* WHAT THE EXERCISE ASKS *
Nothing but the lines below between the line holding "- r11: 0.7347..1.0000" and the line holding "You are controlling", inclusive, should appear in the answer, each set down exactly.

* MATERIAL PROVIDED *
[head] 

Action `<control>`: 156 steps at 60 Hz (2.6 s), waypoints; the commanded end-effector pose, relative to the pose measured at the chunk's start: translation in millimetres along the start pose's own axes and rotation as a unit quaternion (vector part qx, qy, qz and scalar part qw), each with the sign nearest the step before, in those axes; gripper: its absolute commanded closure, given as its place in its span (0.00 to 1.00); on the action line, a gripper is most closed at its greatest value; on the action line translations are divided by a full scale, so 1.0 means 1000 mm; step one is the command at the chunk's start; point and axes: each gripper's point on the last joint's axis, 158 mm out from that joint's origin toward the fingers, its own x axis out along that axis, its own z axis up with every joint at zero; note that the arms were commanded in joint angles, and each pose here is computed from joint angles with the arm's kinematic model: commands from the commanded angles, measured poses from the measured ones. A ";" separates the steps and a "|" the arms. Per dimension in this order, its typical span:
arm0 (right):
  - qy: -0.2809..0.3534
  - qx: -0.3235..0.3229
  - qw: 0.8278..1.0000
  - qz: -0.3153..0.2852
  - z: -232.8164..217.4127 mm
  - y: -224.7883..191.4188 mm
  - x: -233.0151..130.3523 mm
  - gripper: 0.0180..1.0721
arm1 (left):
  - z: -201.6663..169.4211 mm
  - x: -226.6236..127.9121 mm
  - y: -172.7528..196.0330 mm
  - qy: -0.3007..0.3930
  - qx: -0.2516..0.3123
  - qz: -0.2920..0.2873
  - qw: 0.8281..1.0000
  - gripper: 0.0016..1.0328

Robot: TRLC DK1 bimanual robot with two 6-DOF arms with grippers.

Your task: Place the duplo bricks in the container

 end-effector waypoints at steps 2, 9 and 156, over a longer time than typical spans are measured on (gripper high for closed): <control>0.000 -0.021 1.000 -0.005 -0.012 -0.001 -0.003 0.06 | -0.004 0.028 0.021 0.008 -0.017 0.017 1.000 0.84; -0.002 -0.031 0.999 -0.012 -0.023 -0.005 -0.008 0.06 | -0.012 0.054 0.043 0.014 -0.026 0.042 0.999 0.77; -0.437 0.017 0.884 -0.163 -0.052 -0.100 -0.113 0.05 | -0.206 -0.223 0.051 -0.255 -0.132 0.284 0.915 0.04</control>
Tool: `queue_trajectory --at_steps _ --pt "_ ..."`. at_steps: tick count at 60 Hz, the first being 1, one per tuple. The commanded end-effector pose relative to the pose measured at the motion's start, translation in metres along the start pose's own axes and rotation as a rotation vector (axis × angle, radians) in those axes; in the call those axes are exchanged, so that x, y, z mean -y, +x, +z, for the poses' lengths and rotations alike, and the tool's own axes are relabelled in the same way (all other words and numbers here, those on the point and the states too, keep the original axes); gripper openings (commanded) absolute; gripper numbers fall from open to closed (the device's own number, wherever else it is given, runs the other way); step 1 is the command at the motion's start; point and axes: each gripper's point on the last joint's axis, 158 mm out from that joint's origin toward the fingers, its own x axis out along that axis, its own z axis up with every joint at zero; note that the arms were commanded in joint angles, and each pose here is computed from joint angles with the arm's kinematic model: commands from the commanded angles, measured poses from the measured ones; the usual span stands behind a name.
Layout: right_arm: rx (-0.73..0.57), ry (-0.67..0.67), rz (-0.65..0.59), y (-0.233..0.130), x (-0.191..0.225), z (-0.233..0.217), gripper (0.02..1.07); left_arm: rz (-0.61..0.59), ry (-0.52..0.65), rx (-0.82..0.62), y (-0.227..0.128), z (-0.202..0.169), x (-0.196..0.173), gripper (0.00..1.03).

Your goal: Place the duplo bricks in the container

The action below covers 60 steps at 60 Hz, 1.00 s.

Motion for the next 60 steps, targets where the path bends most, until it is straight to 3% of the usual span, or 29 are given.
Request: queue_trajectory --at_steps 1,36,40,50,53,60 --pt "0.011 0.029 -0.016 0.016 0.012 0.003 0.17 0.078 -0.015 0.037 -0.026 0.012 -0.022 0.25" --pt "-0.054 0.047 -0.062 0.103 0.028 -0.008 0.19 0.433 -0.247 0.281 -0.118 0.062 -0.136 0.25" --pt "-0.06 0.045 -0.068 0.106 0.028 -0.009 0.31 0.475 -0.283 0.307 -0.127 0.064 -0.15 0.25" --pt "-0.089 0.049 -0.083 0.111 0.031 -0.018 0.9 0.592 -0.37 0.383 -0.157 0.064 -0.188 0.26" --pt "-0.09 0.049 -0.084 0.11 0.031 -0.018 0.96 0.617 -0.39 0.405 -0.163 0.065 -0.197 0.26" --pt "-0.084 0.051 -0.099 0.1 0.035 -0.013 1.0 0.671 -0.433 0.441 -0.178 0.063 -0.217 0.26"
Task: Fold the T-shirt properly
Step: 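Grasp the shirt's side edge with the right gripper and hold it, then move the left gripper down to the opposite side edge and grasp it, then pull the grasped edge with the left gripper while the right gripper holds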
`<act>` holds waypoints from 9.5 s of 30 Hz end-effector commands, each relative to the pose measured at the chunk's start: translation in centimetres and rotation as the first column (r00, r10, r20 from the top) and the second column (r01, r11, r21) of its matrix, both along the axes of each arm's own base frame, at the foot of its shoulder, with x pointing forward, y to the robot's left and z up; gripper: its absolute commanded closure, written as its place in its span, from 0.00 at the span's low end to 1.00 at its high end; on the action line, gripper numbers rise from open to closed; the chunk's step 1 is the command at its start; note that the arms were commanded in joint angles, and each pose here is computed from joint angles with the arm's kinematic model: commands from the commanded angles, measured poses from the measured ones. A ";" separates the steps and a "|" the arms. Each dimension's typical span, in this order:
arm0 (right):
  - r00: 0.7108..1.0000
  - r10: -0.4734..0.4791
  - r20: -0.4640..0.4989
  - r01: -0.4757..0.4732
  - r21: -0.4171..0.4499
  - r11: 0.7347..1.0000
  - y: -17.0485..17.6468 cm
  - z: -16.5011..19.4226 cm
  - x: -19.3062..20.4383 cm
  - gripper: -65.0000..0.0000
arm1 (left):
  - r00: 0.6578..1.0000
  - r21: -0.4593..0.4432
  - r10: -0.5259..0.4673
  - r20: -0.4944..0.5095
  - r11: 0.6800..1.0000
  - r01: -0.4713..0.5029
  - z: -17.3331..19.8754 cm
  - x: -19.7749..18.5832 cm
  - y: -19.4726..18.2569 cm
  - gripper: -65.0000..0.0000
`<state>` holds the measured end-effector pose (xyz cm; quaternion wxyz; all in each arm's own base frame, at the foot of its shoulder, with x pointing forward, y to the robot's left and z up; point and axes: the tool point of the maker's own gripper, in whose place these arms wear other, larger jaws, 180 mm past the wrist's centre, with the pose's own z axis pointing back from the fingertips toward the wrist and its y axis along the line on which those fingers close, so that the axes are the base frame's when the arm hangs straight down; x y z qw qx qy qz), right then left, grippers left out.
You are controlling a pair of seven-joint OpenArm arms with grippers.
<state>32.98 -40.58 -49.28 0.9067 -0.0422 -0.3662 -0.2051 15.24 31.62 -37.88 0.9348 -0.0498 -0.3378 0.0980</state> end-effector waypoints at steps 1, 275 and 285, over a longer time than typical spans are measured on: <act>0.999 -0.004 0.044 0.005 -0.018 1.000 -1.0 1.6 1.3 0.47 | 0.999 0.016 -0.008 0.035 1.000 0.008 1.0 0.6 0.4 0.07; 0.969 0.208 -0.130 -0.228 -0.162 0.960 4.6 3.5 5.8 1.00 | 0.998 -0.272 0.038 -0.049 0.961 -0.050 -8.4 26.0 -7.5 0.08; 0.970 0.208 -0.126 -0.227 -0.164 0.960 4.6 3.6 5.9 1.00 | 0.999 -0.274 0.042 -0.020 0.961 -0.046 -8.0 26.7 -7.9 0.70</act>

* RESPONSE TO THE EXERCISE *
  - r11: 0.7347..1.0000
  - y: -17.0485..17.6468 cm
  - z: -16.5011..19.4226 cm
  - x: -19.3062..20.4383 cm
  - gripper: -65.0000..0.0000
arm1 (left):
  - r00: 0.6578..1.0000
  - r21: -0.4593..0.4432
  - r10: -0.5259..0.4673
  - r20: -0.4944..0.5095
  - r11: 0.6800..1.0000
  - r01: -0.4713..0.5029
  - z: -17.3331..19.8754 cm
  - x: -19.7749..18.5832 cm
  - y: -19.4726..18.2569 cm
  - gripper: -65.0000..0.0000
`<state>` holds the measured end-effector pose (xyz cm; quaternion wxyz; all in each arm's own base frame, at the foot of its shoulder, with x pointing forward, y to the robot's left and z up; point and axes: the tool point of the maker's own gripper, in whose place these arms wear other, larger jaws, 180 mm past the wrist's centre, with the pose's own z axis pointing back from the fingertips toward the wrist and its y axis along the line on which those fingers close, so that the axes are the base frame's when the arm hangs straight down; x y z qw qx qy qz), right then left, grippers left out.
You are controlling a pair of seven-joint OpenArm arms with grippers.

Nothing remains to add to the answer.